- Nearest city: Ji-Paraná, Rondônia
- Coordinates: 9°54′S 61°43′W﻿ / ﻿9.90°S 61.71°W
- Area: 346,861 hectares (857,110 acres)
- Designation: Biological reserve
- Created: 1961

= Jaru Biological Reserve =

Protected area in Brazil

Jaru Biological Reserve (Reserva Biológica do Jaru) is a biological reserve in the state of Rondônia, Brazil.
It is part of the Southern Amazon Conservation Corridor.

==Location==

The conservation unit was originally created in 1961 as the Jaru Forest Reserve, then replaced in 1984 by the Jaru Biological Reserve.
The initial area of 268150 ha was increased by about 60000 ha on 2 May 2006.
The reserve now covers 346861 ha.
It is administered by the Chico Mendes Institute for Biodiversity Conservation.
It is located in the municipalities of Vale do Anari, Machadinho d'Oeste and Ji-Paraná in the state of Rondônia.
The reserve would be in the proposed South Amazon Ecotones Ecological Corridor.

Altitudes range from 90 to 625 m.
Average annual rainfall is 2513 mm.
Temperatures range from 14 to 40 C with an average of 26 C.
The reserve is in the middle Ji-Paraná River basin, in the sub-basin of the Tarumã stream.
It lies between the Sierra do Moquém to the north and the Sierra da Providência to the south, south east and east.
A survey recorded 168 species of fish, the probable presence of 189 species of amphibians and reptiles, 538 species of birds and over 73 species of mammals.

==Conservation==

The Biological Reserve is a "strict nature reserve" under IUCN protected area category Ia.
The purpose is to conserve biota and other natural attributes without human interference.
It is located in the Madeira Tapajós interfluvial, one of the less well known regions of Brazil and one of great importance in conserving the Amazon biome.

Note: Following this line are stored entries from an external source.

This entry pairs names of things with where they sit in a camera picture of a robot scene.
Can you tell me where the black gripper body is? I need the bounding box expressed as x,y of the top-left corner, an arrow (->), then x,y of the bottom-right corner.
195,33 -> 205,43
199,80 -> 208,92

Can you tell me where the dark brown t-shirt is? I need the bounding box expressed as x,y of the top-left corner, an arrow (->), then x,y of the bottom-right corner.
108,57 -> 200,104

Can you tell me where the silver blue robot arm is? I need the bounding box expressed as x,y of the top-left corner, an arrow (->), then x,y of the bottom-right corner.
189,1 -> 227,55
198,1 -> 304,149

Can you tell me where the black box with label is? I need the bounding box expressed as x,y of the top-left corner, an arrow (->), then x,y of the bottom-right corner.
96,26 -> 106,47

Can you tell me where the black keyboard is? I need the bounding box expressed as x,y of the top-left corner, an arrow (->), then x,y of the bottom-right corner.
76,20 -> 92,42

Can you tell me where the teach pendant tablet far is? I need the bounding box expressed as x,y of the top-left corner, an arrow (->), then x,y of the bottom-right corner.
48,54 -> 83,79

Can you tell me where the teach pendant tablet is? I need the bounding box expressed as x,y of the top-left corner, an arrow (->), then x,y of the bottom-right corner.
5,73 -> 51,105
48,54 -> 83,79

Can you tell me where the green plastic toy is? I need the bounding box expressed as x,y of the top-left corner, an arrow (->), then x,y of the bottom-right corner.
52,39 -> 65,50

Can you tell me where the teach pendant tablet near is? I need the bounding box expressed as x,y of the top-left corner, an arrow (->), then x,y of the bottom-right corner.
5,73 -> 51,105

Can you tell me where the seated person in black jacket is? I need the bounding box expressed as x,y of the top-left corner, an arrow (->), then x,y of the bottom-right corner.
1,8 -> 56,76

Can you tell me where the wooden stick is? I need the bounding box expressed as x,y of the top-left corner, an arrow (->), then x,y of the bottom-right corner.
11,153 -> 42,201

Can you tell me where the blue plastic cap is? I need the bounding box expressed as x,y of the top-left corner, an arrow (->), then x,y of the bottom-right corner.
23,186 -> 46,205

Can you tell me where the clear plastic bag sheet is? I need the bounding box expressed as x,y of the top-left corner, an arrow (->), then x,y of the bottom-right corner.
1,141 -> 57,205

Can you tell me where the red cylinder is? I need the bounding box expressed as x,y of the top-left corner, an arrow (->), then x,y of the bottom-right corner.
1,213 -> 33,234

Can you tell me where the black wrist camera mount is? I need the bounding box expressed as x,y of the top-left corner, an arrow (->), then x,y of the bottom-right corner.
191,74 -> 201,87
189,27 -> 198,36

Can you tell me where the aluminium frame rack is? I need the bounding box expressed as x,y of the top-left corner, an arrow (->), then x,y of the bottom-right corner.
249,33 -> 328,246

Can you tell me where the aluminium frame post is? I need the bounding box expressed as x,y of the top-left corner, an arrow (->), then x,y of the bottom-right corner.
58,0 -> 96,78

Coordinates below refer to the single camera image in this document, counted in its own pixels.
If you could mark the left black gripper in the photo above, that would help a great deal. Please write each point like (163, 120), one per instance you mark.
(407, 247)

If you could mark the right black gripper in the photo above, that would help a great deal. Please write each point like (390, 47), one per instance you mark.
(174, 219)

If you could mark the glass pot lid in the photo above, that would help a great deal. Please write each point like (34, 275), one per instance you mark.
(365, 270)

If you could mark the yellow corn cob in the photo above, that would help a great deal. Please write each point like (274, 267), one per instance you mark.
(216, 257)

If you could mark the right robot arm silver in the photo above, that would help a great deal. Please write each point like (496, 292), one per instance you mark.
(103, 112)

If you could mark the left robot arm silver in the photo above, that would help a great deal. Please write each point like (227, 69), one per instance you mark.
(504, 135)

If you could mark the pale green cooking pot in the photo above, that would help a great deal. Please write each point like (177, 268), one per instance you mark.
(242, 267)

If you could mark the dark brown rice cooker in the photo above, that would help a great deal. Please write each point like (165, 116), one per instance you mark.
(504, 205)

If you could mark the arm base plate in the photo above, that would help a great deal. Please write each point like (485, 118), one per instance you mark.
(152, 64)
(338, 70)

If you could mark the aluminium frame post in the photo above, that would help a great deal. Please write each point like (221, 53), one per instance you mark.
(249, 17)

It is part of the Southern Amazon Conservation Corridor, which extends from the state of Tocantins to the state of Rondinia. These protected areas, as well as conserving biodiversity of the Amazon and the Cerrado contact areas, have proved the most effective as a barrier against deforestation.
The conservation unit is supported by the Amazon Region Protected Areas Program.

Protected species are oncilla (Leopardus tigrinus), jaguar (Panthera onca) and giant otter (Pteronura brasiliensis).